#### [Exercise objective]
Nothing but the lines from the line with "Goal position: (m" through the end of the data is to be copied, and each is to be copied exactly.

#### [Collected data]
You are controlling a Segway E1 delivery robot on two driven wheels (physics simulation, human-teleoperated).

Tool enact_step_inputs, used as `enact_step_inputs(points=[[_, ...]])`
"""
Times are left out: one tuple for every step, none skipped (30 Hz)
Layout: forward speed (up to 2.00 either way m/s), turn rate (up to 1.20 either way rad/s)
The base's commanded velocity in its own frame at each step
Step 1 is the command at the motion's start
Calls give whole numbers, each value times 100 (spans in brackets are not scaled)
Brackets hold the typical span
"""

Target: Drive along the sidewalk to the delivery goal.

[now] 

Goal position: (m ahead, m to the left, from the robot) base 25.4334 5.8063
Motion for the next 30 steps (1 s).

#### [Output for this task]
Goal position: (m ahead, m to the left, from the robot) base 25.4334 5.8063
Motion for the next 30 steps (1 s).

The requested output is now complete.